Genetic Modulation of Soluble Aβ Rescues Cognitive and Synaptic Impairment in a Mouse Model of Alzheimer's Disease

Anunresolved debate in Alzheimer's disease (AD) is whether amyloid plaques are pathogenic, causing overt physical disruption of neural circuits, or protective, sequestering soluble forms of amyloid-beta (A beta) that initiate synaptic damage and cognitive decline. Few animal models of AD have been capable of isolating the relative contribution made by soluble and insoluble forms of A beta to the behavioral symptoms and biochemical consequences of the disease. Here we use a controllable transgenic mouse model expressing a mutant form of amyloid precursor protein (APP) to distinguish the impact of soluble A beta from that of deposited amyloid on cognitive function and synaptic structure. Rapid inhibition of transgenic APP modulated the production of A beta without affecting preexisting amyloid deposits and restored cognitive performance to the level of healthy controls in Morris water maze, radial arm water maze, and fear conditioning.
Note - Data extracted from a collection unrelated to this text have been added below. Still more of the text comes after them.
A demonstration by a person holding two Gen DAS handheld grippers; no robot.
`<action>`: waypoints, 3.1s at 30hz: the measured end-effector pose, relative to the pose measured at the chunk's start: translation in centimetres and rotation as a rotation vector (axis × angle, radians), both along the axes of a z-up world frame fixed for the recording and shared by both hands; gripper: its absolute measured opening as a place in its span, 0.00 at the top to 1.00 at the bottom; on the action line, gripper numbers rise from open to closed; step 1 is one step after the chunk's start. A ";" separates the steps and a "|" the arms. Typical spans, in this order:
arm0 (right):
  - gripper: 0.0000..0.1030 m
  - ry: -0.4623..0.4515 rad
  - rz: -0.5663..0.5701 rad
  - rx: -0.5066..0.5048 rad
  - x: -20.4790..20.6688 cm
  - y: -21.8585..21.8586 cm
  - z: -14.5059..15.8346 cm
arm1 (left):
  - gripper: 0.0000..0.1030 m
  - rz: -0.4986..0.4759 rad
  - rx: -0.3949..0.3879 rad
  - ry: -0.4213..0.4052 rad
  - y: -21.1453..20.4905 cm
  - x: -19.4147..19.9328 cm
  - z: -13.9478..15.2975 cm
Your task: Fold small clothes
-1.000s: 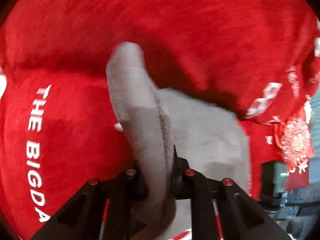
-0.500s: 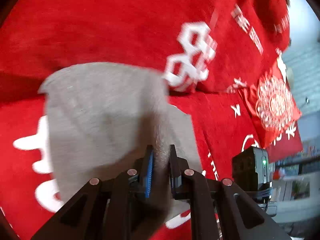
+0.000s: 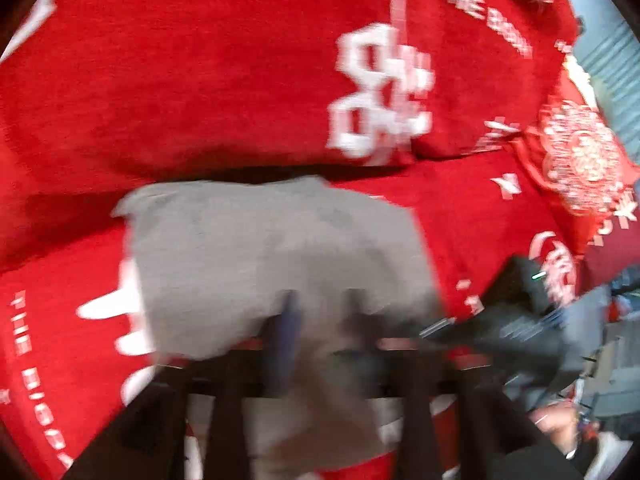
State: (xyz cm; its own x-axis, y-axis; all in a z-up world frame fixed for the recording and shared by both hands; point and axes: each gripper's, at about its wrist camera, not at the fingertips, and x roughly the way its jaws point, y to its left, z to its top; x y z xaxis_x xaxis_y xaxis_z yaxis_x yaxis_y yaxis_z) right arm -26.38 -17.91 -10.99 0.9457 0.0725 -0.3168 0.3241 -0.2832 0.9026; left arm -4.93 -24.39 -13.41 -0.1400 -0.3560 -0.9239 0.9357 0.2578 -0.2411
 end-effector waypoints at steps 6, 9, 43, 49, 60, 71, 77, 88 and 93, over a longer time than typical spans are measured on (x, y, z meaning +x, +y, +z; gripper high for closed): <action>0.33 0.023 0.118 -0.014 2.4 -1.6 0.4 | 0.00 0.112 0.040 -0.103 3.4 5.2 -1.2; 0.33 0.047 0.239 -0.024 4.4 -2.0 0.6 | 0.00 0.164 0.085 -0.078 4.7 7.8 -3.0; 0.87 0.409 0.191 -0.335 -0.7 -5.0 4.2 | 0.00 0.170 0.147 -0.030 4.4 4.6 -8.0; 0.74 0.507 0.253 -0.334 1.1 -4.5 5.4 | 0.00 0.157 0.165 -0.064 4.8 5.1 -7.4; 0.74 0.561 0.352 -0.458 -3.0 1.5 9.9 | 0.00 0.099 0.206 -0.058 7.8 3.8 -7.2; 0.92 0.671 0.352 -0.362 -4.8 2.7 4.4 | 0.00 0.044 0.262 -0.068 10.6 1.4 -9.2; 0.91 0.708 0.344 -0.329 -5.3 3.0 5.2 | 0.00 0.045 0.277 -0.096 11.1 1.2 -7.8; 0.91 0.743 0.332 -0.586 -1.5 0.4 11.5 | 0.00 0.128 0.255 -0.125 9.7 2.7 -5.7; 0.91 0.798 0.408 -0.524 -0.2 -1.4 8.0 | 0.00 0.145 0.259 -0.125 7.4 1.9 -6.2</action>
State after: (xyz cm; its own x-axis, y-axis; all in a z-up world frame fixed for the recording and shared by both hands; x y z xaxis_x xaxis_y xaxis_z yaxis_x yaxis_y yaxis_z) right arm -26.54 -19.26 -3.02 0.3819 0.0130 -0.9241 0.8646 0.3482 0.3622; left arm -3.04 -17.02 -19.60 0.0152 -0.1150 -0.9932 0.9030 0.4282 -0.0357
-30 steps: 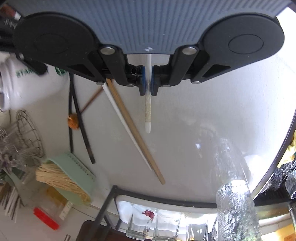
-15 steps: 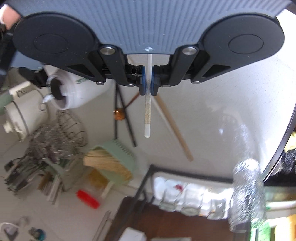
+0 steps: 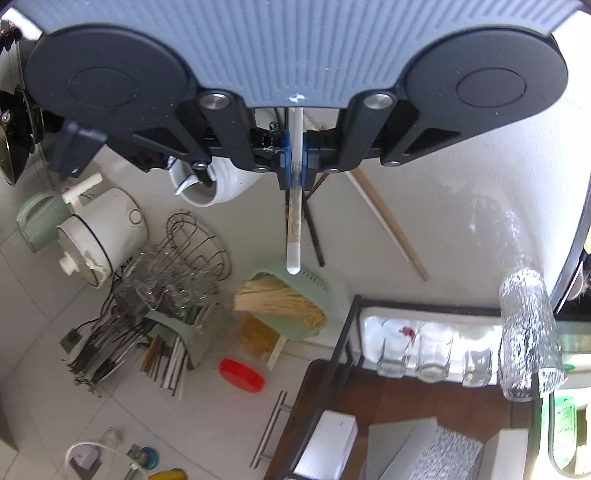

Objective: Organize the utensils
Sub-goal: 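Lift the white chopstick with the left tool up toward the jar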

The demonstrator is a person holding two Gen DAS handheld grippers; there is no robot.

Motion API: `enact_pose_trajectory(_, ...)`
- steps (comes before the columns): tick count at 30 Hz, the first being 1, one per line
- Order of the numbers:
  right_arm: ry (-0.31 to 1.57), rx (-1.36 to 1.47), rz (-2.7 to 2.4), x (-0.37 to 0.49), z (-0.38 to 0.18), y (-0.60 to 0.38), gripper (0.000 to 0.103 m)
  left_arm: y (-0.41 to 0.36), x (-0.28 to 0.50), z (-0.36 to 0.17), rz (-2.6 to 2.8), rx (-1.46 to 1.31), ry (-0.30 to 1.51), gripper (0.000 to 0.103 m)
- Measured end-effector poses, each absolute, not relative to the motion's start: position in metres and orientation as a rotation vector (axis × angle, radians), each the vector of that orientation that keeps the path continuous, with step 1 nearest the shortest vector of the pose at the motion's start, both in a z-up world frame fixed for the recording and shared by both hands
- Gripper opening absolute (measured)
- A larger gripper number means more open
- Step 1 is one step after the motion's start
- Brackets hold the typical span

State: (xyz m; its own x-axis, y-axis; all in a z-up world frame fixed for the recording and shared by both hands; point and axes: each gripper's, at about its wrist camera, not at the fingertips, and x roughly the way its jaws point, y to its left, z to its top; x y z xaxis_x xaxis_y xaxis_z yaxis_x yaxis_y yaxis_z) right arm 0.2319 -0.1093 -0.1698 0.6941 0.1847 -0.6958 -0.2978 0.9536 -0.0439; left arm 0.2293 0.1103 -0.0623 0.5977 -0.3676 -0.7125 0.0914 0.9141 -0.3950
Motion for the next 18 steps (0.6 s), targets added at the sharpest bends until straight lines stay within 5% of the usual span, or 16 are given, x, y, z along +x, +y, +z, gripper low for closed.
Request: enact_pose_trajectory(18, 0.73, -0.157, 0.261, 0.228, -0.172, -0.108, 0.092, 0.086, 0.238, -0.024, -0.363, -0.247, 0.856, 0.006)
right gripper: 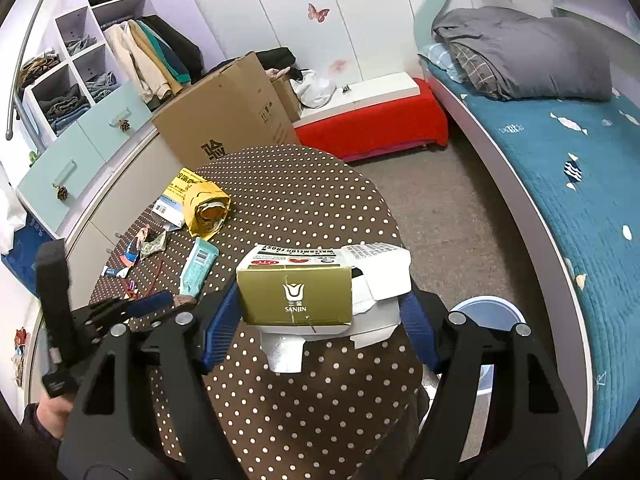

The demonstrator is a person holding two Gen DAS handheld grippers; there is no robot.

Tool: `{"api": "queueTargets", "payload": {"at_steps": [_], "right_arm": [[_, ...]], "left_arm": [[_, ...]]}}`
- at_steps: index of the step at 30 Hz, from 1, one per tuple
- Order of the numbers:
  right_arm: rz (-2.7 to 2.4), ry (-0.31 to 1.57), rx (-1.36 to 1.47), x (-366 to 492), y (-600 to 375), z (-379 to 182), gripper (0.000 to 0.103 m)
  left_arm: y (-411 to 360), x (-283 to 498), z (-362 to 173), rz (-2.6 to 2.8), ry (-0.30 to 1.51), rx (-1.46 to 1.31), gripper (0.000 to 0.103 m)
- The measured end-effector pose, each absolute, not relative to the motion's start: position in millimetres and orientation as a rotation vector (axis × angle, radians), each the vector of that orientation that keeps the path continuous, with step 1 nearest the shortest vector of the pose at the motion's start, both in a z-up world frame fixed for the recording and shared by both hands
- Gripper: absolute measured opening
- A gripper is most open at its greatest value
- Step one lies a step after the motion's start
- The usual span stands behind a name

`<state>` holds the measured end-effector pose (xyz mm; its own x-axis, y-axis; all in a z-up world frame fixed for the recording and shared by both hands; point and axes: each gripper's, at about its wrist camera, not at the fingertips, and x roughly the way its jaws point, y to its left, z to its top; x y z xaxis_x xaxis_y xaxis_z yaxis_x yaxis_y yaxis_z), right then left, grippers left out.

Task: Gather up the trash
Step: 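Carry the white-gold box and teal tube toward the wastebasket with both tools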

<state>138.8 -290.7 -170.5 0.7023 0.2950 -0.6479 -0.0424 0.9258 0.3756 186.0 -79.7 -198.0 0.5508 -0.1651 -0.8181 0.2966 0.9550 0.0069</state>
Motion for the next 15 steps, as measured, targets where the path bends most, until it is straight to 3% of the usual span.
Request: {"api": "queueTargets", "payload": {"at_steps": [1, 2, 3, 15], "right_arm": [[0.193, 0.772, 0.347, 138.7, -290.7, -170.7, 0.071], [0.193, 0.771, 0.348, 137.8, -292.1, -171.0, 0.071], [0.19, 0.768, 0.35, 137.4, -293.7, -170.7, 0.071], [0.031, 0.746, 0.453, 145.7, -392.5, -190.6, 0.071]], "left_arm": [[-81.2, 188.3, -198.1, -0.275, 0.942, 0.151, 0.044], [-81.6, 190.9, -197.2, -0.28, 0.939, 0.151, 0.024], [-82.8, 194.0, -196.3, -0.288, 0.939, 0.151, 0.021], [-145.0, 186.4, -149.8, -0.445, 0.852, 0.104, 0.02]]}}
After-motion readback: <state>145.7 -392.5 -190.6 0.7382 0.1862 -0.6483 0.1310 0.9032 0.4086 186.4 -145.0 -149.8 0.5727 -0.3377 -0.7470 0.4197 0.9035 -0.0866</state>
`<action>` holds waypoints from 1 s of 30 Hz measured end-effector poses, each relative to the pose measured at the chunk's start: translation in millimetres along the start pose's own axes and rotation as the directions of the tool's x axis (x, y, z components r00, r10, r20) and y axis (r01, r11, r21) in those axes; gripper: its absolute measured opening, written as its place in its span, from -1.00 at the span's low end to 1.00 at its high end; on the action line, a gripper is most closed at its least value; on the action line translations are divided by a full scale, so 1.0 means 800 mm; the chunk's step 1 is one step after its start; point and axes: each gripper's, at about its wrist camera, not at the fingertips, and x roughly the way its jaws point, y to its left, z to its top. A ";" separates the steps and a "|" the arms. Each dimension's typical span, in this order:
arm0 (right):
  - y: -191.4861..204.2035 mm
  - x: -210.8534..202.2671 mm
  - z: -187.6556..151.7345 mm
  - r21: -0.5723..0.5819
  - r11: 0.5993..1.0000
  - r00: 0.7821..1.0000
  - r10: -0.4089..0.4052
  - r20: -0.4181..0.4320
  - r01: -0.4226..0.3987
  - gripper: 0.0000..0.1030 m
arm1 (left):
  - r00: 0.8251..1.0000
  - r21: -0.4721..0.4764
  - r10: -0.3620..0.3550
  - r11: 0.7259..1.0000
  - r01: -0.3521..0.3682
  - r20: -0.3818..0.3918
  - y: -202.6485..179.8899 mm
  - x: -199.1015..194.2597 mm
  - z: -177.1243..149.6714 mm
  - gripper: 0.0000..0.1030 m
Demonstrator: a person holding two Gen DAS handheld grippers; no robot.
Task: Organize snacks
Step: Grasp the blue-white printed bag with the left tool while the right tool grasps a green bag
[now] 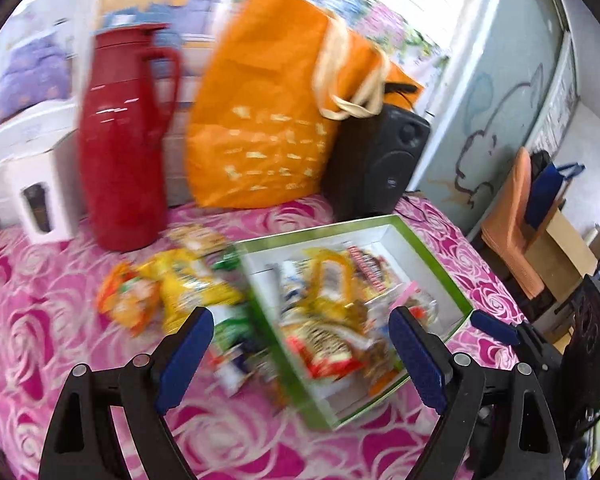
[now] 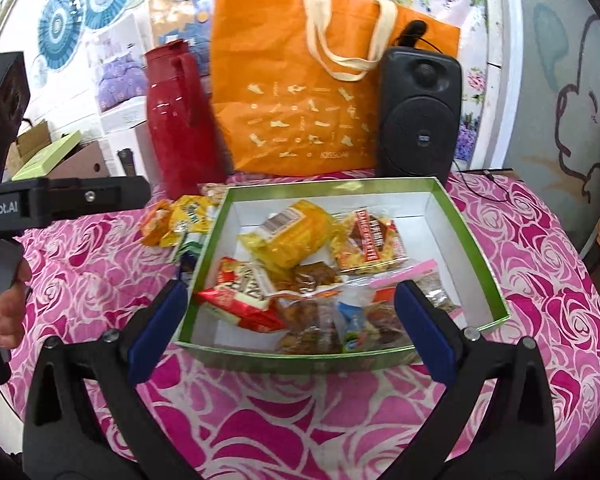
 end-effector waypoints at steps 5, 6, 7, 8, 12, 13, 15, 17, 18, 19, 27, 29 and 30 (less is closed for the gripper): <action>0.036 0.010 -0.004 -0.029 0.997 0.997 0.073 -0.032 -0.074 1.00 | 0.997 -0.077 0.080 0.994 -0.080 0.000 0.063 -0.026 -0.030 0.77; 0.046 0.015 -0.005 -0.038 0.995 0.995 0.090 -0.044 -0.092 1.00 | 0.997 -0.091 0.082 0.992 -0.082 -0.014 0.075 -0.025 -0.036 0.77; 0.054 0.018 -0.005 -0.045 0.993 0.993 0.105 -0.053 -0.108 1.00 | 0.997 -0.100 0.077 0.992 -0.079 -0.022 0.081 -0.024 -0.041 0.77; 0.062 0.022 -0.006 -0.056 0.991 0.991 0.119 -0.062 -0.123 1.00 | 0.997 -0.111 0.067 0.991 -0.070 -0.032 0.089 -0.022 -0.047 0.77; 0.082 0.031 -0.008 -0.090 0.986 0.987 0.132 -0.088 -0.140 1.00 | 0.997 -0.072 0.040 0.996 -0.044 -0.066 0.092 0.004 -0.064 0.73; 0.084 0.032 -0.009 -0.097 0.985 0.987 0.133 -0.094 -0.142 1.00 | 0.996 -0.057 0.041 0.997 -0.046 -0.076 0.092 0.010 -0.069 0.62; 0.082 0.031 -0.010 -0.101 0.985 0.987 0.128 -0.098 -0.138 1.00 | 0.993 -0.029 0.033 0.999 -0.037 -0.117 0.089 0.034 -0.073 0.41; 0.075 0.031 -0.011 -0.085 0.989 0.988 0.116 -0.103 -0.125 0.99 | 0.988 -0.016 0.014 1.000 -0.017 -0.157 0.083 0.059 -0.075 0.21; 0.071 0.030 -0.010 -0.067 0.991 0.988 0.112 -0.102 -0.119 0.98 | 0.985 -0.008 0.009 1.000 -0.011 -0.170 0.078 0.071 -0.075 0.20; 0.066 0.029 -0.009 -0.049 0.992 0.989 0.112 -0.100 -0.117 0.95 | 0.984 -0.005 0.006 1.000 -0.007 -0.177 0.076 0.078 -0.074 0.20; 0.044 0.035 -0.001 0.011 0.996 0.990 0.093 -0.105 -0.092 0.64 | 0.983 -0.067 -0.055 0.997 0.044 -0.177 0.064 0.117 -0.052 0.20; 0.042 0.039 -0.001 0.018 0.996 0.990 0.093 -0.110 -0.092 0.63 | 0.980 -0.051 -0.047 0.998 0.038 -0.193 0.063 0.129 -0.050 -0.48; 0.042 0.041 0.000 0.018 0.995 0.989 0.096 -0.116 -0.094 0.61 | 0.979 -0.045 -0.036 0.999 0.028 -0.203 0.065 0.133 -0.050 -0.47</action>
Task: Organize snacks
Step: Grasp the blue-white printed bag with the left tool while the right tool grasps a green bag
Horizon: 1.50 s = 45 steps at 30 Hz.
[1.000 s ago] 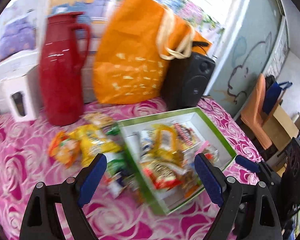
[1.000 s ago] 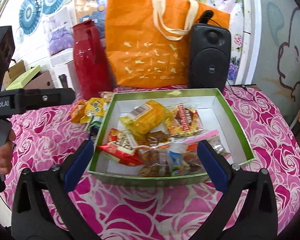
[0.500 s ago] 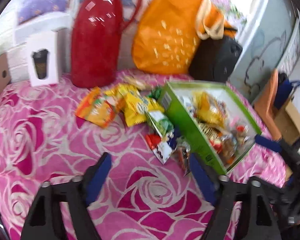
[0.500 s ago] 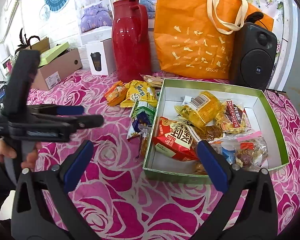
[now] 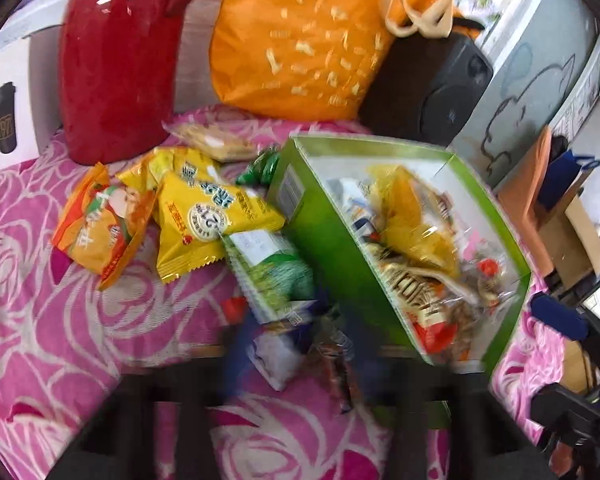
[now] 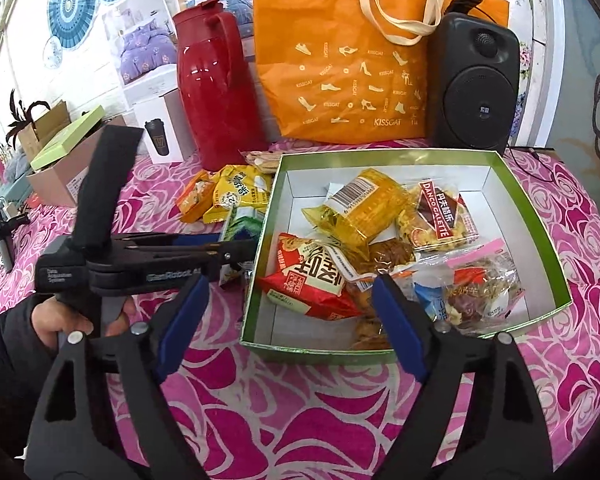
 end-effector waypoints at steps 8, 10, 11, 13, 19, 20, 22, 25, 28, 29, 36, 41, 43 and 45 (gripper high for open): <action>0.019 0.019 0.012 -0.043 0.998 0.999 0.042 -0.026 -0.043 0.10 | 1.000 -0.024 0.000 1.000 0.000 0.024 0.038 -0.046 -0.032 -0.55; 0.030 0.029 0.016 -0.058 0.996 0.997 0.069 -0.039 -0.071 0.03 | 1.000 -0.044 0.007 0.999 -0.006 0.029 0.050 -0.061 -0.043 -0.55; 0.035 0.035 0.018 -0.065 0.994 0.996 0.080 -0.046 -0.083 0.03 | 0.999 -0.055 0.016 0.998 -0.014 0.035 0.057 -0.072 -0.049 -0.55; 0.048 0.048 0.022 -0.083 0.991 0.993 0.101 -0.065 -0.107 0.03 | 0.998 -0.080 0.031 0.996 -0.027 0.051 0.072 -0.089 -0.060 -0.55; 0.083 0.094 0.030 -0.131 0.981 0.983 0.130 -0.129 -0.147 0.03 | 0.994 -0.135 0.081 0.988 -0.071 0.076 0.100 -0.122 -0.085 -0.53; 0.088 0.102 0.032 -0.140 0.980 0.983 0.121 -0.135 -0.139 0.03 | 0.993 -0.136 0.086 0.988 -0.074 0.082 0.102 -0.125 -0.087 -0.46; 0.096 0.121 0.036 -0.161 0.979 0.982 0.100 -0.163 -0.126 0.03 | 0.992 -0.133 0.086 0.988 -0.073 0.092 0.102 -0.131 -0.090 -0.40; 0.104 0.146 0.040 -0.203 0.976 0.982 0.041 -0.185 -0.079 0.14 | 0.990 -0.130 0.090 0.989 -0.076 0.109 0.106 -0.139 -0.097 -0.02; 0.112 0.166 0.039 -0.267 0.964 0.982 -0.037 -0.184 -0.013 0.28 | 0.993 -0.114 0.058 0.992 -0.047 0.103 0.105 -0.137 -0.099 -0.01; 0.117 0.173 0.038 -0.307 0.952 0.981 -0.078 -0.178 0.020 0.28 | 0.994 -0.107 0.054 0.993 -0.044 0.096 0.105 -0.134 -0.098 0.01; 0.141 0.202 0.021 -0.503 0.848 0.951 -0.275 -0.142 0.170 -0.03 | 0.999 -0.092 0.040 0.995 -0.037 0.030 0.102 -0.094 -0.089 0.12; 0.115 0.170 0.030 -0.375 0.924 0.975 -0.145 -0.169 0.073 -0.55 | 0.999 -0.101 0.032 0.994 -0.030 0.016 0.100 -0.084 -0.088 -0.29; 0.106 0.156 0.032 -0.287 0.958 0.980 -0.043 -0.193 -0.015 -0.57 | 1.000 -0.108 0.026 0.994 -0.024 0.018 0.100 -0.088 -0.089 -0.33; 0.102 0.136 0.028 -0.227 0.969 0.979 0.046 -0.199 -0.091 -0.58 | 0.999 -0.104 0.030 0.994 -0.027 0.019 0.097 -0.095 -0.092 -0.34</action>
Selective reduction of A beta with a secretase inhibitor provided similar improvement, suggesting that transgene suppression restored cognition, at least in part by lowering A beta. Cognitive improvement coincided with reduced levels of synaptotoxic A beta oligomers, greater synaptic density surrounding amyloid plaques, and increased expression of presynaptic and postsynaptic markers. Together these findings indicate that transient A beta species underlie much of the cognitive and synaptic deficits observed in this model and demonstrate that significant functional and structural recovery can be attained without removing deposited amyloid.